Making compost at home brings a lot of benefits. It will help improve soil structure, water retention, and aeration. It also adds important micronutrients that increase the activity of bacteria in the soil, help the nutrient-rich soil and plants grow well. Compared to the use of inorganic fertilizer which will make the soil less fertile after a period of planting, the use of organic fertilizer is better, your vegetable garden is greener and your health is more guaranteed.
That is the reason why we want to share ways to compost at home in the post today. And if you’ve been composting for a while now, you’re likely aware of the long list of compostable items you can add to your pile, as well as a few materials that really don’t belong in a healthy compost heap. While there are certain items that are more difficult to compost, pretty much anything of organic origin can be composted or otherwise recycled. Are you ready to read them? Start now.
#1 Any Part Of The Walnut Tree
Walnut produces juglone, a compound that is toxic to many juglone-sensitive plants such as tomatoes, peppers, eggplant, cabbage, and asparagus but there are many more that are tolerant of juglone. Walnut tree waste can be made into compost. So if you have an abundance of walnut waste, let keep it in a separate compost heap and only use the finished humus on juglone-tolerant plants.
#2 Tea Bags
Tea leaves make for an excellent addition to the compost since they contain nitrogen, tannic acid, and trace nutrients that boost the activity of beneficial microorganisms, increase oxygenation, improve soil quality and create stronger root systems. Tea bags, on the other hand, are often made a heat-resistant plastic mesh. So it could leach chemicals, like BPA, into your compost pile.
#3 Meat and Bones
Meat and Bones are both valuable organic fertilizers that are so good for your plant with many nutrients, and these help your plant grow strong and fast. To do this, let use a composting bin ( is one of the most an earth-friendly way) to quickly break down meats. In the way, it won’t cause a stink and is completely inaccessible to insects and scavengers.
#4 Cooking Oil
Putting cooking oil into your compost is widely discouraged and for good reason – not only is it alluring to vermin, it tends to coat your organic materials with a water-resistant barrier, which reduces air flow and slows down the decomposition process. Though synthetic oils should never go into the compost, you can, however, pour very small quantities of plant oils and animal fats into the bin – such as sunflower oil, olive oil, suet, and lard.
#5 Dairy Products
Dairy products like milk, cheese, butter, yogurt, and ice cream added to the compost will usually generate a foul odor that will captivate the local fauna. While a Bokashi system or trench composting are viable dairy disposing options, simply ensuring the compost pile is rich in “brown” carbon materials, increasing airflow by regularly aerating the heap, and making sure the dairy products are always buried deeply within the pile are ways to prevent the smell and thwart critters.

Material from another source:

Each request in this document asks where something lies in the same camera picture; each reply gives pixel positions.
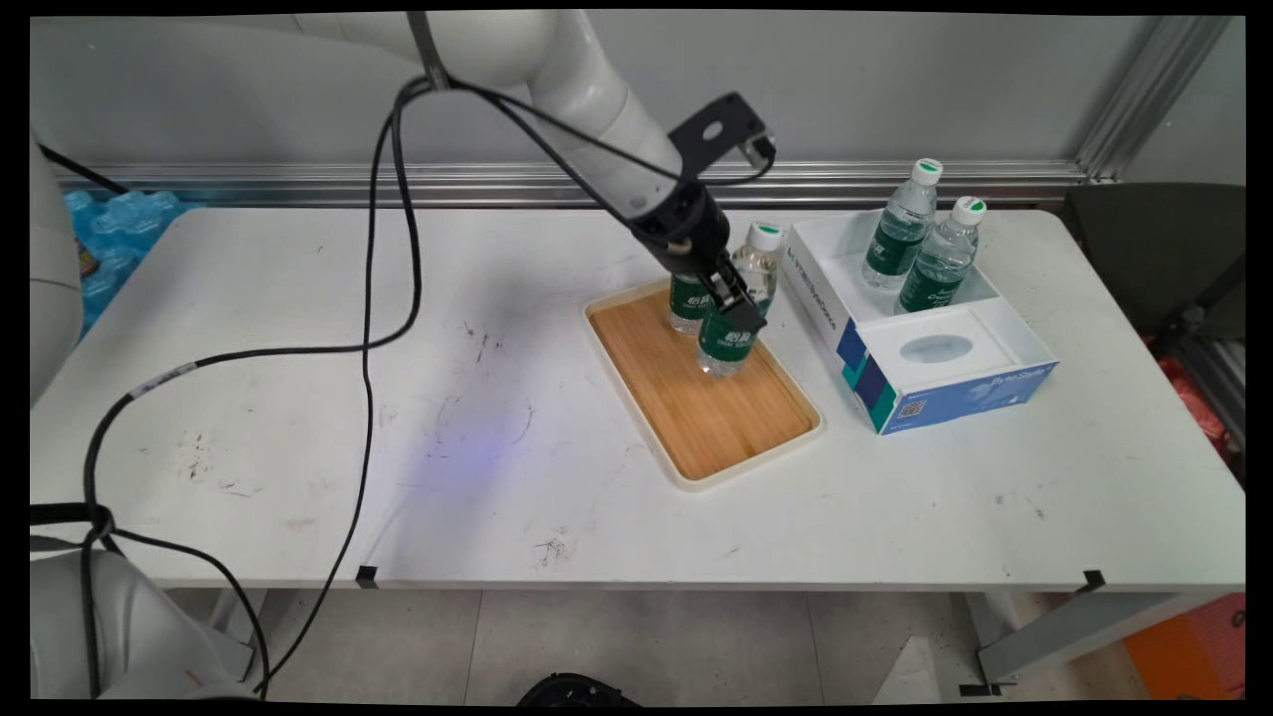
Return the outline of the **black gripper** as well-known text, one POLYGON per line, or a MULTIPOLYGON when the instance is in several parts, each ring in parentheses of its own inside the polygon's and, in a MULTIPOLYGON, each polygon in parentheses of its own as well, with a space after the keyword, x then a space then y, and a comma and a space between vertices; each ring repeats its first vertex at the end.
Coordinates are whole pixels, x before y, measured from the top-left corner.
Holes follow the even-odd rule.
POLYGON ((677 185, 662 203, 629 224, 665 270, 698 276, 695 311, 709 311, 714 304, 733 329, 752 334, 768 326, 746 279, 731 262, 729 222, 704 183, 677 185), (701 276, 709 279, 709 285, 701 276))

#6 Weeds and Diseased Plants
You can use these materials as feedstock for your compost, as long as you sterilize them with heat. Weed seeds and most pathogens will be destroyed when kept at a consistent temperature of 130F to 140F for three days. If you’re a cold composter, you can still avoid chucking these organics in the garbage – just seal them up in a black plastic bag (ensuring the bag is free of holes) and place it in sunny spot for a month. Check the contents occasionally to ascertain whether they are sufficiently fried – they should be completely dried out and crunchy – and then toss them in the compost.
#7 Old Clothes
Natural fibers derived from plants and animals, such as wool, cotton, hemp, silk, linen, down feathers, and leather will break down in the compost, though the process will be quite slow. One way to speed things up is to chop them up into smaller pieces before adding them to the pile. Before you toss clothes into your compost, however, really make sure they are made from natural sources.
#8 Grass Clippings
High in water content and rich in nitrogen, at first glance grass clippings would seem like the perfect “green” material to add to your compost.
#9 Pet Waste
Chicken manure is a great addition to your compost. Animal manure sourced from cows, goats, sheep, rabbits, chickens, llamas, hamsters, and other herbivores are rich in nitrogen, beneficial aerobic bacteria, and are perfectly good additions to the compost. (Using waste from dogs, cats, and other carnivores, however, is generally considered a no-no).